Normalizing Flows using Jax

Project description

NuX - Normalizing Flows using JAX

What is NuX?

NuX is a library for building normalizing flows using JAX.

What are normalizing flows?

Normalizing flows learn a parametric model over an unknown probability density function using data. We assume that data points are sampled i.i.d. from an unknown distribution p(x). Normalizing flows learn a parametric approximation of the true data distribution, q(x), using maximum likelihood learning. The resulting q(x) can be efficiently sampled from and evaluated exactly.

Why use NuX?

NuX has many normalizing flow layers implemented with an easy to use interface.

import nux.flows as nux
import jax
from jax import random
import jax.numpy as jnp
key = random.PRNGKey(0)

# Build a dummy dataset
x_train, x_test = jnp.ones((2, 100, 4))

# Build a simple normalizing flow
init_fun = nux.sequential(nux.Coupling(),
                          nux.ActNorm(),
                          nux.UnitGaussianPrior())
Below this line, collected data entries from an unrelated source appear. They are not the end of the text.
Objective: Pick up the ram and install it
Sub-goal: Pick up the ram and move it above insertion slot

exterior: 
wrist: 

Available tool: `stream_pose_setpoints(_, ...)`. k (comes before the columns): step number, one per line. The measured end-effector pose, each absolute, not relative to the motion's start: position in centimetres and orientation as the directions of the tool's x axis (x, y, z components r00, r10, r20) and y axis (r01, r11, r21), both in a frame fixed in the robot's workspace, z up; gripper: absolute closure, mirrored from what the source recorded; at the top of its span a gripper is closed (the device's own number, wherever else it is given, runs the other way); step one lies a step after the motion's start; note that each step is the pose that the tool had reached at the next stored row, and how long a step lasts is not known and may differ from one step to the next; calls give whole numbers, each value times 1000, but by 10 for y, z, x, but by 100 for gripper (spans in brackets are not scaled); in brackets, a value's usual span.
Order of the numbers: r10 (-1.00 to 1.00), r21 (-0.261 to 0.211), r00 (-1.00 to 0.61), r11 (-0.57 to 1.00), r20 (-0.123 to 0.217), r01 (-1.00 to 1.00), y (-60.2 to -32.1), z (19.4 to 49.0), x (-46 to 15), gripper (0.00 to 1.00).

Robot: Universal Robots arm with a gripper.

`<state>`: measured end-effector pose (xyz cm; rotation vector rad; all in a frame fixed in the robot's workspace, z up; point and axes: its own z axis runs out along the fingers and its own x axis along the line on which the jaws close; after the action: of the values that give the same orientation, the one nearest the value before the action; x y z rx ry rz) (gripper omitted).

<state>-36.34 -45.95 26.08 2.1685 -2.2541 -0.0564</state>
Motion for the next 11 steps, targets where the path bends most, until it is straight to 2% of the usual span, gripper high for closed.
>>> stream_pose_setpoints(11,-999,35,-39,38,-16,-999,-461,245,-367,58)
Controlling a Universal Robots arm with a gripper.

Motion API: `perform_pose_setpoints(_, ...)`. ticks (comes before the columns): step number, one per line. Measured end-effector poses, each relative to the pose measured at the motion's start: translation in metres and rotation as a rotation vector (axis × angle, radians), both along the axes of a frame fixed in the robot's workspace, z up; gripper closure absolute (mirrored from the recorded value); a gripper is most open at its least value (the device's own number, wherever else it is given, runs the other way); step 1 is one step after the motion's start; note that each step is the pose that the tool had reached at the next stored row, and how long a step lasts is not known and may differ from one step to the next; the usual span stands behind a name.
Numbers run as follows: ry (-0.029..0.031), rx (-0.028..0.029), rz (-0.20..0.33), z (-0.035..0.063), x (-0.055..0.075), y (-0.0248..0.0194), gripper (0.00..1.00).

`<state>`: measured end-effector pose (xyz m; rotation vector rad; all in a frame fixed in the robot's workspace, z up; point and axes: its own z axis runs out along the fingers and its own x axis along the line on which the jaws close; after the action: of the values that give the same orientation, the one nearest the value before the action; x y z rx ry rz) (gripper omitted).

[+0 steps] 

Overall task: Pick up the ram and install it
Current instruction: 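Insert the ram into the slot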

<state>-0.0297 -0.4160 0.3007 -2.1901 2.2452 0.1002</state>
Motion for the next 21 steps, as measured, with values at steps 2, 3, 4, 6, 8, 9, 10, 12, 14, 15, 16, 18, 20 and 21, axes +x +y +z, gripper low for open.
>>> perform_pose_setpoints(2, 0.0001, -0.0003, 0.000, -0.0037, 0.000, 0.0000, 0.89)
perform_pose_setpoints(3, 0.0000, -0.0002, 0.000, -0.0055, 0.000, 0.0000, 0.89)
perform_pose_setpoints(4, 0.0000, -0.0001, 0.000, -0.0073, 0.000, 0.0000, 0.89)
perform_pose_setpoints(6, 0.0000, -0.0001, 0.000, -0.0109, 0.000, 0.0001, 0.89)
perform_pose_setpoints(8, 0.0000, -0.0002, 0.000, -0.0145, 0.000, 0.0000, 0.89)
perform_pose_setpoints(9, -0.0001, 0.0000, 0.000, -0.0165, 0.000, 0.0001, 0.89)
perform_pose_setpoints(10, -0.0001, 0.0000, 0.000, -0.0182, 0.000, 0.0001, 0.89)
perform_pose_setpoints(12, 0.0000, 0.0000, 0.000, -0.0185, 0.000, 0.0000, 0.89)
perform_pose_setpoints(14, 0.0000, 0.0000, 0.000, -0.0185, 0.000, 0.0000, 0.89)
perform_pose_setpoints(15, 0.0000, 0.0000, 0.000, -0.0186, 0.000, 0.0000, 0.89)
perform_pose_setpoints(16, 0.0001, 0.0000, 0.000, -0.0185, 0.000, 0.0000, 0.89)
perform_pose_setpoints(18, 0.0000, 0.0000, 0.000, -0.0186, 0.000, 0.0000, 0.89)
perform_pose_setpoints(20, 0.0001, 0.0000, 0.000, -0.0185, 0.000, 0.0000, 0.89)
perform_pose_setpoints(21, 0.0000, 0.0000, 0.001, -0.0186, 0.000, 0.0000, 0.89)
# Perform data-dependent initialization
_, flow = init_fun(key, {'x': x_train}, batched=True)

# Run data through the flow
inputs = {'x': x_test}
outputs, _ = flow.apply(flow.params, flow.state, inputs)
z, log_likelihood = outputs['x'], outputs['log_pz'] + outputs['log_det']

# Check the reconstructions
reconst, _ = flow.apply(flow.params, flow.state, {'x': z}, reverse=True)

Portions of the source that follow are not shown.